As the annuity market expands over the next few years, software will become
an increasingly important sales tool for both carriers and advisors. Lamar
Stewart, an account executive at Annuity Brokerage Services, in Charlotte,
N.C., describes software as critical to his firm's annuity business. It makes
it easy for the advisor to calculate future income. "You can't really
close a sale without having software," he stresses.
Stewart's ability to run illustrations helps him in dealing with other financial
services specialists. For instance, he has received calls from CPAs and a
CFP looking for help in providing this service to their clients. He was able
to take their numbers and run them through his system. While a number of software
programs will calculate present value and future values of sums of money,
"it is a little different when you're talking about annuities, and specifically
single-premium annuities," he notes.
He is pleased with the annuity software systems available, describing them
as "excellent" and easily adapted to changes in the tax laws.
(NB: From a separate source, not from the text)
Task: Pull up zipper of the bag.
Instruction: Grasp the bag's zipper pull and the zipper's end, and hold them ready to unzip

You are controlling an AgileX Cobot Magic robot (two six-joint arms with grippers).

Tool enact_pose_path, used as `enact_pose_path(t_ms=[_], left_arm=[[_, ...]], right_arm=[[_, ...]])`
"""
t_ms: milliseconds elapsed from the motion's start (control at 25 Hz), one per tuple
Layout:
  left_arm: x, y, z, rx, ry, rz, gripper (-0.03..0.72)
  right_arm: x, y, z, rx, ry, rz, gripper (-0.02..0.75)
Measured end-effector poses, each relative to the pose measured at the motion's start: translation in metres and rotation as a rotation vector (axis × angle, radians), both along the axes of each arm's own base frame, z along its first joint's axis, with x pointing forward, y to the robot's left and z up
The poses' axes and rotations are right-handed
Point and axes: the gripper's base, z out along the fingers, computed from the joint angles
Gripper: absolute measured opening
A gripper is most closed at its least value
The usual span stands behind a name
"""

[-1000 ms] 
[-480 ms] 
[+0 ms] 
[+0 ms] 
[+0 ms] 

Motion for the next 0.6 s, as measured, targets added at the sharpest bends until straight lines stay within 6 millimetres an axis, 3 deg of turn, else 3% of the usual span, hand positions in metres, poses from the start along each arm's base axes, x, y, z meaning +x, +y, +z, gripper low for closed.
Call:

The company is using a customized system that is compatible with the company's
computer. The program was developed by a local firm for about $8,000. "All
I have to do is sit down and plug in numbers and it returns the values to
me relatively quickly," he emphasizes.
The customized software does not link up with individual carriers, however.
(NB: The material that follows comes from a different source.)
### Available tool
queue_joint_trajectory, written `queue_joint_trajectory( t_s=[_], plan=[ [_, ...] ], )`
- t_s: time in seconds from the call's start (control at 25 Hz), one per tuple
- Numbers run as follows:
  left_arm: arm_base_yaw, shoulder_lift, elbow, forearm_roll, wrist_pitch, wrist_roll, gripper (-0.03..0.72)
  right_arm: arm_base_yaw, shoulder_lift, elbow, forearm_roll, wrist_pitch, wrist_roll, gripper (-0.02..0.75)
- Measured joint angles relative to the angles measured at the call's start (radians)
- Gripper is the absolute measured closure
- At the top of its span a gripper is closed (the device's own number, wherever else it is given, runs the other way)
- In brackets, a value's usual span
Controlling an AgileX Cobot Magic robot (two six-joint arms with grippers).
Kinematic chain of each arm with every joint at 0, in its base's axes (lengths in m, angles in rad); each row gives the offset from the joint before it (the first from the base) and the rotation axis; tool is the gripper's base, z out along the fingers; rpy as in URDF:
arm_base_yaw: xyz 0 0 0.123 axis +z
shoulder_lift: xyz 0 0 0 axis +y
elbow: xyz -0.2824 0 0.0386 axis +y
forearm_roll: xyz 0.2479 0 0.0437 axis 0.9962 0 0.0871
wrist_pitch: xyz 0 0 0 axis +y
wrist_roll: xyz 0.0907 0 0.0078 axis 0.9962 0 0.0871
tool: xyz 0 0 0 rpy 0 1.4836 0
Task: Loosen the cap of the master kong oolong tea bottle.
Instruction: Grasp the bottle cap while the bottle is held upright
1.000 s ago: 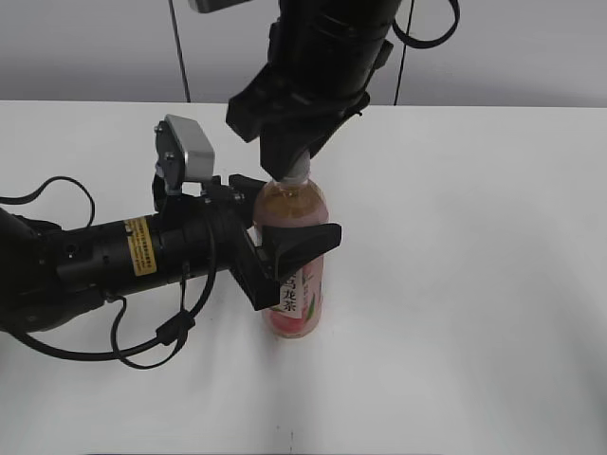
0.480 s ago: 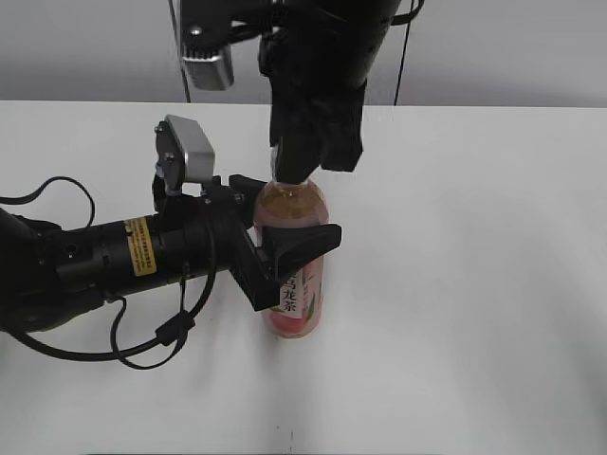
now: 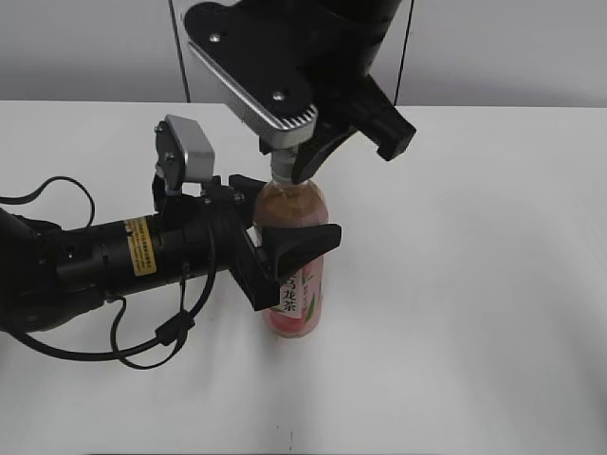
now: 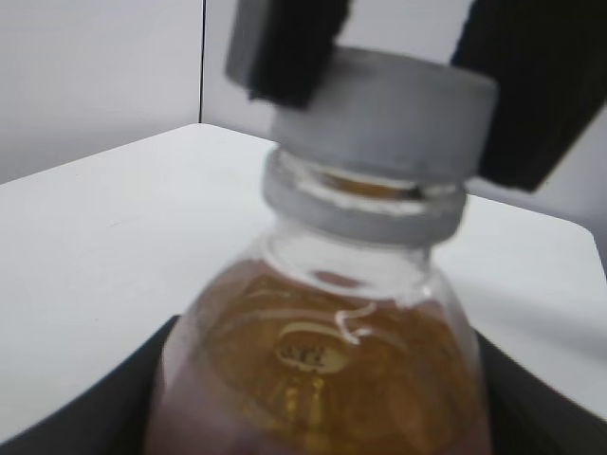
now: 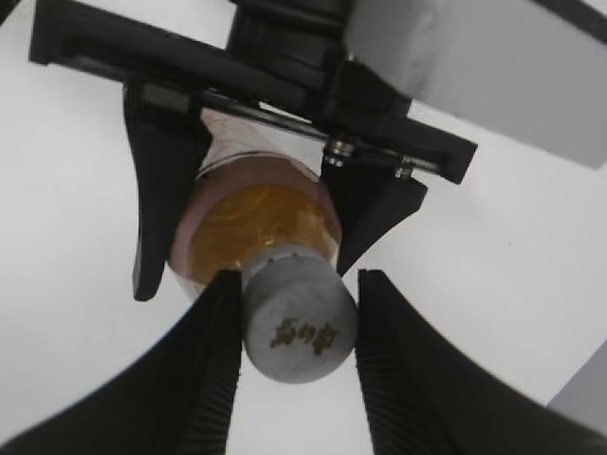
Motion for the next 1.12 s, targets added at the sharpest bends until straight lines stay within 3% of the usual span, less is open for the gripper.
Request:
queue_joint_trajectory(
  t_s=[0.36, 0.52, 0.68, 0.88, 1.12],
  plan=[
    [0.000, 0.000, 0.000, -0.001, 0.000, -0.002, 0.231, 0.000, -0.001, 0.000, 0.001, 0.002, -0.566, 0.459],
    [0.000, 0.000, 0.000, -0.001, 0.000, -0.002, 0.231, 0.000, -0.001, 0.000, 0.001, 0.002, -0.656, 0.459],
    [0.000, 0.000, 0.000, -0.001, 0.000, -0.002, 0.231, 0.000, -0.001, 0.000, 0.000, 0.002, -0.631, 0.459],
    [0.000, 0.000, 0.000, 0.000, 0.000, -0.002, 0.231, 0.000, -0.001, 0.000, 0.000, 0.002, -0.445, 0.447],
    [0.000, 0.000, 0.000, 0.000, 0.000, -0.002, 0.231, 0.003, -0.001, 0.000, 0.008, -0.004, -0.225, 0.281]
  ],
)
The integration of financial advisors' programs with those of the carriers
is probably a couple of years away.
Annuity-illustration packages
Clients expect advisors to have up-to-date technology and many look to their
advisors for comparisons based on information about different companies gleaned
from friends or co-workers. Howard D. Stern, FSA, senior vice president of
marketing and product development for SunGard Insurance Systems in Miami,
believes that annuity-illustration packages will play a major role in guiding
the financial decisions of Baby Boomers as they approach retirement. Many
people have accumulated significant capital in various investment vehicles.
"And it's coming time to decide what to do with this money," he
says.
The issue, he adds, is particularly relevant for insurance companies, which
are concerned that large sums of money will be shifted from flexible annuity
contracts.
In response, he says, the insurers are pushing the idea of annuitization --
basically taking your capital and buying an annuity with the insurance company
that will essentially guarantee that you "don't outlive your assets."
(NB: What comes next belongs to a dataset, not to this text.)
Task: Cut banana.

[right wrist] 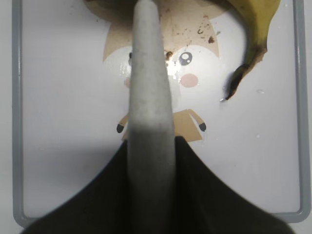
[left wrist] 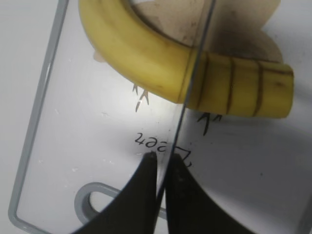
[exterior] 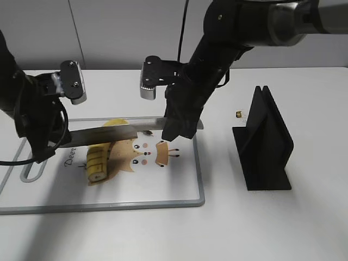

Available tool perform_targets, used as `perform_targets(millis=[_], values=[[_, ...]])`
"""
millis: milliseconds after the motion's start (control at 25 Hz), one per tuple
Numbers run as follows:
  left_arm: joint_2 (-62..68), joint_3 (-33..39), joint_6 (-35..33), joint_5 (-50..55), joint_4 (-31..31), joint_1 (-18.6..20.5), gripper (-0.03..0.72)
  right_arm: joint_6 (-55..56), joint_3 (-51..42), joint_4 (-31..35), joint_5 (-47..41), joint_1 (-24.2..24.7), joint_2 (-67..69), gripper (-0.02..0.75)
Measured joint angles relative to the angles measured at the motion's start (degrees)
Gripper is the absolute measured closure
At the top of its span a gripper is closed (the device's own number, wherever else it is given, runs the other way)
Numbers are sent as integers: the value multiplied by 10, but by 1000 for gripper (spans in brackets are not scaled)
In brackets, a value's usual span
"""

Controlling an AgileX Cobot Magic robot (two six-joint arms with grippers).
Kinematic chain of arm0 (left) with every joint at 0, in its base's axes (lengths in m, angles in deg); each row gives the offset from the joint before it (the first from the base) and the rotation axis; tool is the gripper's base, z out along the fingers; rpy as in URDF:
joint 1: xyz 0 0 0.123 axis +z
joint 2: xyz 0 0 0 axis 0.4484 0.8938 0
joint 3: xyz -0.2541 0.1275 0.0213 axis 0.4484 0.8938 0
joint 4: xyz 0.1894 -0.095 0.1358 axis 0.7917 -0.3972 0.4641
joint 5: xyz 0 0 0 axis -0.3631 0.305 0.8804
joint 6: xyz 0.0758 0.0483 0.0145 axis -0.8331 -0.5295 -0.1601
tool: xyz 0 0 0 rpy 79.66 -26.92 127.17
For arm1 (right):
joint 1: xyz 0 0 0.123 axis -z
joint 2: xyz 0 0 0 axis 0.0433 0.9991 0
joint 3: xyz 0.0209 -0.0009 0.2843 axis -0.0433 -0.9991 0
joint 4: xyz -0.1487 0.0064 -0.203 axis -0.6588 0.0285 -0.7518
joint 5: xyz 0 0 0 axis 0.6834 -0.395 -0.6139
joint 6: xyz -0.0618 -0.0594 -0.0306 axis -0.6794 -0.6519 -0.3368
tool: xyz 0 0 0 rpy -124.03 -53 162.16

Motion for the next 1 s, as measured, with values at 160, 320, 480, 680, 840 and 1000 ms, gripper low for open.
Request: perform_targets(millis=[160,320,480,680,840,1000], values=[[4,0,1,-5,1,1,670,-1,0,-1,8,0,9,567],[8,0,1,-11,3,1,670,-1,0,-1,13,0,17,566],[9,0,1,-12,4,1,670,-1,0,1,13,0,22,566],[23,-3,1,-12,0,1,670,-1,1,1,13,0,26,564],[35,-7,0,-14,-1,1,670,-1,2,2,13,1,32,564],[69,-4,-1,-43,-5,1,669,-1,3,-3,28,1,50,564]])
That seems to be the hot concept today.
Many illustration systems show the accumulation of funds inside annuities.
Less common, Stern points out, are packages that depict the effects on the
annuitization process of a decision by the contract holder to purchase a life
annuity or a similar option.
Annuity illustration from SunGard
According to Stern, SunGard has developed a comprehensive annuity-illustration
system that can accommodate a variety of strategies and a wide range of annuity
products -- fixed, variable, qualified, nonqualified and equity-indexed. "Our
goal," he says, "is to show dynamically how the money is going to
be paid out, over what period and under a variety of options, including tax
ramifications."
The SunGard system contains comparisons of the benefits of annuitizing versus
making systematic withdrawals. It also covers investment decisions such as
investing in annuities versus putting money in a mutual fund outside the annuity
wrapper. The overriding aim is to give the client the best possible assessment
of the various choices available. Rather than merely offering clients a snapshot
of what they are likely to have at retirement, Stern says, the SunGard system
has been designed to show the income level the investor can expect over his
life span.
Sales presentation from The Annuity People
The Annuity People, Inc.,
of Tigard, Ore., provides software to advisors in the 403(b) and 401(k) markets.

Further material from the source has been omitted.